Published in final edited form as: Nat Genet. 2022 Jul 11;54(8):1133–1144. doi: 10.1038/s41588-022-01106-y

Extended Data Fig. 4 |. Direct binding of IL2RA regulators at the IL2RA locus.

Extended Data Fig. 4 |

Chromatin accessibility measured by ATAC-Seq in AAVS1 control knockouts is shown in black. ATAC-Seq data are shown as normalized read coverage; samples were normalized using the size factors from DESeq2. Results from previous CRISPR activation (CRISPRa) screen38 tiling the IL2RA locus in Jurkat cells is shown in pink. CRISPRa tracks show the log2 enrichment of guide RNAs in cells expressing high, mid, or low levels of IL2RA compared to background.

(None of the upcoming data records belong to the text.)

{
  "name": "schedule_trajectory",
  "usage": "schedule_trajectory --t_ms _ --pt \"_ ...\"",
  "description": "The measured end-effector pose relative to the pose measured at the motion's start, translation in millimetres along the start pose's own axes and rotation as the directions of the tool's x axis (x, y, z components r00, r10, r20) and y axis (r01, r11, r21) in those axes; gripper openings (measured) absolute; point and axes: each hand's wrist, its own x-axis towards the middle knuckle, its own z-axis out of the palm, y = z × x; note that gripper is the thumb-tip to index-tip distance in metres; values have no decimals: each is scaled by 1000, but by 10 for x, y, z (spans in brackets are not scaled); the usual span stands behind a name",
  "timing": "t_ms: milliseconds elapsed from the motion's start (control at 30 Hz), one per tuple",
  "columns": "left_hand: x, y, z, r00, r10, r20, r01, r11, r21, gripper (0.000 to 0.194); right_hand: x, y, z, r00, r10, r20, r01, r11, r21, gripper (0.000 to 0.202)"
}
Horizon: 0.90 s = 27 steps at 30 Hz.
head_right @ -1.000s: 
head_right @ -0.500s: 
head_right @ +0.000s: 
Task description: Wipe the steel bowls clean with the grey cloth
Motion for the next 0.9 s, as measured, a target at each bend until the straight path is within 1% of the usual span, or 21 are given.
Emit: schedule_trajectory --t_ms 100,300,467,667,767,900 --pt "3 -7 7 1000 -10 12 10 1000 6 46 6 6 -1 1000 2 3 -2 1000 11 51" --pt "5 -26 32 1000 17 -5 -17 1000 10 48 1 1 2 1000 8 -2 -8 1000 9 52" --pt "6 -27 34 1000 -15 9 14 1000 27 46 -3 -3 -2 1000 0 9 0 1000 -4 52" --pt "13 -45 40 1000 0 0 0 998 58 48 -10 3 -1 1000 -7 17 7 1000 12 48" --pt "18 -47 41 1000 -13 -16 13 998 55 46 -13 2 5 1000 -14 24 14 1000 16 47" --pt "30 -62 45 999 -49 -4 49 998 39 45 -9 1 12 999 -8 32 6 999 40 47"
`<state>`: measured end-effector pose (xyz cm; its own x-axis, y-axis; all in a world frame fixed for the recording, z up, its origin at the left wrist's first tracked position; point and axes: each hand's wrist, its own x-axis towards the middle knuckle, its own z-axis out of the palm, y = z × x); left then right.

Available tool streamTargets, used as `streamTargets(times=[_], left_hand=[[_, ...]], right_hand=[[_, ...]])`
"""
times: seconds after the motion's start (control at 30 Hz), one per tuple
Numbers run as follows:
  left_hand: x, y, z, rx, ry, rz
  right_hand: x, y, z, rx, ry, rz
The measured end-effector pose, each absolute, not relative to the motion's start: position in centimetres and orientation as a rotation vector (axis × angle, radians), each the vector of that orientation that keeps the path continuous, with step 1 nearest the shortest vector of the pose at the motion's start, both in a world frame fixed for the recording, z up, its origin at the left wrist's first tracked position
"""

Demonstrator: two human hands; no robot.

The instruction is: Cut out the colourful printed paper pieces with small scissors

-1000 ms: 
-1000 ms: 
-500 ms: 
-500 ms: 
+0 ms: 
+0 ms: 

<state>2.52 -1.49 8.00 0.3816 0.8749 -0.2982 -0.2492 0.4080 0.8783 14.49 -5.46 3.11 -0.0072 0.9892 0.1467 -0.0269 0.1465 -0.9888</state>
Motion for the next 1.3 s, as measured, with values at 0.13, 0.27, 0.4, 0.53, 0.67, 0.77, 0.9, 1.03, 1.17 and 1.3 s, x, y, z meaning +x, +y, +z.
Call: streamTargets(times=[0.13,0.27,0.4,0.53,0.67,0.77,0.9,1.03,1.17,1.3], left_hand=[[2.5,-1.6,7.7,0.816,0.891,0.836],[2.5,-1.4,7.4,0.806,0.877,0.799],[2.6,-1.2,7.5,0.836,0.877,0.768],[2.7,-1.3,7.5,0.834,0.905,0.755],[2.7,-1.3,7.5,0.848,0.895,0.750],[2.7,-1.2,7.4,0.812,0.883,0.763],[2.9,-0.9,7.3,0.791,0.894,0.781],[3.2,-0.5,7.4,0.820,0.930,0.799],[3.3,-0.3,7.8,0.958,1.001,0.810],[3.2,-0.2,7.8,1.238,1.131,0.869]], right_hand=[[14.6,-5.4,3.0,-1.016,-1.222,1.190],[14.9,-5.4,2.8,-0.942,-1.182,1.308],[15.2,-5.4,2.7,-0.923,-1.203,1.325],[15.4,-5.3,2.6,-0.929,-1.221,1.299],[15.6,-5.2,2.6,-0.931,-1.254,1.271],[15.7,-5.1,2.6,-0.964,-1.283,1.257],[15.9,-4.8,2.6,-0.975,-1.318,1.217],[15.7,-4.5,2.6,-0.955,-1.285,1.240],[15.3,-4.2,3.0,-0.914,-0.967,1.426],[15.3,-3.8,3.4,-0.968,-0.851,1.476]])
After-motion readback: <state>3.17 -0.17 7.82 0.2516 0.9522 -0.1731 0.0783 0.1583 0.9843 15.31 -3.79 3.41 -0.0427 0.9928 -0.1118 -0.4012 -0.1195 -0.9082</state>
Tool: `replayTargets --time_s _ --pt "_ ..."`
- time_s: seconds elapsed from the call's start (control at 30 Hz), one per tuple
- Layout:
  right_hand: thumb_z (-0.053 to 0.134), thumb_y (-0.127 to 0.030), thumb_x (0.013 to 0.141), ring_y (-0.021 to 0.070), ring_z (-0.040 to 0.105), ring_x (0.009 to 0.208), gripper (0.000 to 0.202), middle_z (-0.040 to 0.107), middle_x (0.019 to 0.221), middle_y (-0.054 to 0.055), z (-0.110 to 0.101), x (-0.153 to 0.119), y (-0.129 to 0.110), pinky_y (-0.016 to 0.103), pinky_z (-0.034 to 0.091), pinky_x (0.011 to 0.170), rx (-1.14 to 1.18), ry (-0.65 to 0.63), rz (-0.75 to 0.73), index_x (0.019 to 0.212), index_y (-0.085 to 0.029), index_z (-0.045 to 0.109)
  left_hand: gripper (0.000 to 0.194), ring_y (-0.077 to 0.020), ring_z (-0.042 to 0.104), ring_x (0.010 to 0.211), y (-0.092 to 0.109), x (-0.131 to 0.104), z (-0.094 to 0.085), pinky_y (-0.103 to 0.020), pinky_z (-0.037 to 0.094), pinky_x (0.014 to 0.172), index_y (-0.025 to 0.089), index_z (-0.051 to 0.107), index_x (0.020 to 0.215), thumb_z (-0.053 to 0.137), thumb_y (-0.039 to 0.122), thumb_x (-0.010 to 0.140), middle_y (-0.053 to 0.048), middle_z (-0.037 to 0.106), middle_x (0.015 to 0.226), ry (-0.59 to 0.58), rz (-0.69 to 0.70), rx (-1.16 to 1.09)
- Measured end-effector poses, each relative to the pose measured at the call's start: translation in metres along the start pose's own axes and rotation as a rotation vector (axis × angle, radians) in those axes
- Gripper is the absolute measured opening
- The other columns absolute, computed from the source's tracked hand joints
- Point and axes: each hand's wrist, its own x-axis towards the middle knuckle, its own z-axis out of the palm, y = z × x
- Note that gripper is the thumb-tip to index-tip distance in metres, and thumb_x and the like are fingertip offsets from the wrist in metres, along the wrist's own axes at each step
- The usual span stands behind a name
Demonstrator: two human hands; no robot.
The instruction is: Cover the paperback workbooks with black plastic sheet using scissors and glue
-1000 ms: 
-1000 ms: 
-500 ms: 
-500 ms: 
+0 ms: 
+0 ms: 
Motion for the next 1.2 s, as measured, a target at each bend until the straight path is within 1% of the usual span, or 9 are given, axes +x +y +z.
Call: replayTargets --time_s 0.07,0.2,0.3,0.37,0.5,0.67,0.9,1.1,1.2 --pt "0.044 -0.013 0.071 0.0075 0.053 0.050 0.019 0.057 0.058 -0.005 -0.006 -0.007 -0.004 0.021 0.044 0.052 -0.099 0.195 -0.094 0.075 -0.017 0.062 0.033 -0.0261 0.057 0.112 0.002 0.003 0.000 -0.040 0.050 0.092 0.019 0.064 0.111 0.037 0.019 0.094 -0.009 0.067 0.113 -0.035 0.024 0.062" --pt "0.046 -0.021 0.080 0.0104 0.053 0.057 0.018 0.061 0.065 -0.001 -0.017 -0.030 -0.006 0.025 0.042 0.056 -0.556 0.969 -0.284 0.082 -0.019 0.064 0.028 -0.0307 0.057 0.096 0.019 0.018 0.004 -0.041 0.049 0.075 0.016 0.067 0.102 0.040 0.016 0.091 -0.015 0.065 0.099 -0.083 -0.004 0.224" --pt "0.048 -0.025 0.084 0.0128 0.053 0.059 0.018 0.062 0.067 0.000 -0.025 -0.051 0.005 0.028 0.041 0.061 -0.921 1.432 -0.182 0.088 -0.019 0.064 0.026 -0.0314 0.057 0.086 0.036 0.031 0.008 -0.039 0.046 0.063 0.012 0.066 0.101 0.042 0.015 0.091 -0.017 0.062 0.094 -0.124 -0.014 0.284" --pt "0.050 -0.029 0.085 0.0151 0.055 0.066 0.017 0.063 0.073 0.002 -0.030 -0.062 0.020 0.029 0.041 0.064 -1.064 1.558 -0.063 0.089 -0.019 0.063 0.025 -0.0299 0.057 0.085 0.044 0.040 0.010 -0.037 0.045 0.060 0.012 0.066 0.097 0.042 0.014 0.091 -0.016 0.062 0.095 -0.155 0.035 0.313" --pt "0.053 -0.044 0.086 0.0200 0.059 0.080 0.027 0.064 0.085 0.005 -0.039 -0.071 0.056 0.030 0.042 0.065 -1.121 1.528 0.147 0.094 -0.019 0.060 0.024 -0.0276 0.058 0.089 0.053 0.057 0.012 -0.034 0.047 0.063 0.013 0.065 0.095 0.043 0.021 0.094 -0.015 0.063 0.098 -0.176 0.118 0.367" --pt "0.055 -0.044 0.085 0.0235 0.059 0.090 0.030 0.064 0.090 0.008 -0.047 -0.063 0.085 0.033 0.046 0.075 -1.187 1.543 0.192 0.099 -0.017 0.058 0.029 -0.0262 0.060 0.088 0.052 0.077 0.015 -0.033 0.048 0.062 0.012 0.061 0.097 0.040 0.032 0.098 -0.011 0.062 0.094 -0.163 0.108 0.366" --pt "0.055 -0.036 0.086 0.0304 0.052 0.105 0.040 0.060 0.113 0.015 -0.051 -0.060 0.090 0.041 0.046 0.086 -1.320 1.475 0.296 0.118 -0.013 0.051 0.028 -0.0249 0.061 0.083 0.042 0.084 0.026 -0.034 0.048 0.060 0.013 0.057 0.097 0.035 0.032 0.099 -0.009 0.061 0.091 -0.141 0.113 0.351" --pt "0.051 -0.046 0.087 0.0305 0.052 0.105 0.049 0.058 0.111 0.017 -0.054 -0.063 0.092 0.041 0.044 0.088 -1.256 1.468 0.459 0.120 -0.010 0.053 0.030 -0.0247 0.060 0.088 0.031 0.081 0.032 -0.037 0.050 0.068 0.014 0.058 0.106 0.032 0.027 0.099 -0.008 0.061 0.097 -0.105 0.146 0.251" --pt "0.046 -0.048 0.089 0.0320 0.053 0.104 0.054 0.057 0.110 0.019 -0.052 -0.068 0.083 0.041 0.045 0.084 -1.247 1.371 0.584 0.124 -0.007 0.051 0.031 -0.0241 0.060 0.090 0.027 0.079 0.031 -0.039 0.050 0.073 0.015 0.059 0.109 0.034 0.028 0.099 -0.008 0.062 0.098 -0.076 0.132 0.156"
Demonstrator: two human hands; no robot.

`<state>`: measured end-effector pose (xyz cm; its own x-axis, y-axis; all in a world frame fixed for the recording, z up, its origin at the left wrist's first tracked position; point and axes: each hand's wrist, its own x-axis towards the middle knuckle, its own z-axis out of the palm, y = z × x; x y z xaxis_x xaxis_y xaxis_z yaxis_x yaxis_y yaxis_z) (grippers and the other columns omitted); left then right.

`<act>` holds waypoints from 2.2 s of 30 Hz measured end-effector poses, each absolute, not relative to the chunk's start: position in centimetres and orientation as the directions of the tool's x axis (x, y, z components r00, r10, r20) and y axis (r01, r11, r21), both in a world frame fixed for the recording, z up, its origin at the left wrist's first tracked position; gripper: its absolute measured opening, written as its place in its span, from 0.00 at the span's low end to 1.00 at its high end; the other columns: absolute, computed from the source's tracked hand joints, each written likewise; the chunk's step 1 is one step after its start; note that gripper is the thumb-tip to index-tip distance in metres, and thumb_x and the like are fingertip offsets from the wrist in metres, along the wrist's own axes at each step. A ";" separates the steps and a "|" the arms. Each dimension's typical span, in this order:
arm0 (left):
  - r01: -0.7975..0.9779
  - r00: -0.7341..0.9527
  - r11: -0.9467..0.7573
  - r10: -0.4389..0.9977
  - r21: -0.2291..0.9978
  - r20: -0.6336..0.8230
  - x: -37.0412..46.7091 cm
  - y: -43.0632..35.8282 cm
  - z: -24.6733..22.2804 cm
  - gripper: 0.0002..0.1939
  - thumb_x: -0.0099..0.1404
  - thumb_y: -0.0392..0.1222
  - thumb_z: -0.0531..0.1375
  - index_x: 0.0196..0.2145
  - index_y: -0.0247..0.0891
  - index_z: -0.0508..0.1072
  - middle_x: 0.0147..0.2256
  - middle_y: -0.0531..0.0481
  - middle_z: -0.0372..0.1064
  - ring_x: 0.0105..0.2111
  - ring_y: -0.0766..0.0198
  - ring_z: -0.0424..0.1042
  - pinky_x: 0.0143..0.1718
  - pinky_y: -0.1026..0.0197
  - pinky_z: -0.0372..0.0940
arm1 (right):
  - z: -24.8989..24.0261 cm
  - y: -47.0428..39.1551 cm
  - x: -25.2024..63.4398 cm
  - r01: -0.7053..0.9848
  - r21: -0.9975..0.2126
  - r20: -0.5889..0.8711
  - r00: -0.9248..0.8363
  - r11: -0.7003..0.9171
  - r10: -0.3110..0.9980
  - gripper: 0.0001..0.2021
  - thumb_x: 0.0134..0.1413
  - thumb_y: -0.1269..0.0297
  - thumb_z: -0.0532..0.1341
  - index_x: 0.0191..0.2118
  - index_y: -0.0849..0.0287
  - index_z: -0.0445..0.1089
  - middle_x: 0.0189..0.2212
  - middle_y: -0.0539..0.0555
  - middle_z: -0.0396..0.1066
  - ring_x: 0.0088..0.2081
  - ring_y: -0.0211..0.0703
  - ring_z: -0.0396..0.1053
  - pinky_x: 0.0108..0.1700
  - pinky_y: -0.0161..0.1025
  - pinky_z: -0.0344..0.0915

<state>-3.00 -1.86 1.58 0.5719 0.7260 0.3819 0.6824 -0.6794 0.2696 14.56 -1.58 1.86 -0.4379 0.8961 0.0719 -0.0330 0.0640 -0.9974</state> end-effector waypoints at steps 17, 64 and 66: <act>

Public ChIP-Seq data for IL2RA regulators in various subsets of human CD4 + T cells (STAT5A, STAT5B, ETS1, GATA3, MYB) or engineered bulk T cells (IRF4) are shown in green. ChIP-Seq data are shown as background subtracted binding in reads per million. ATAC-Seq peaks that were significantly differentially accessible in each knockout are shown in blue. The location of a matching binding motif in a significantly differentially accessible peak for each transcription factor is shown in orange. Where available, public ChIP-Seq tracks are from either two independent studies or individual donors: ETS148,81, GATA347, IRF482, MYB83, STAT5A and STAT5B84. chr, chromosome.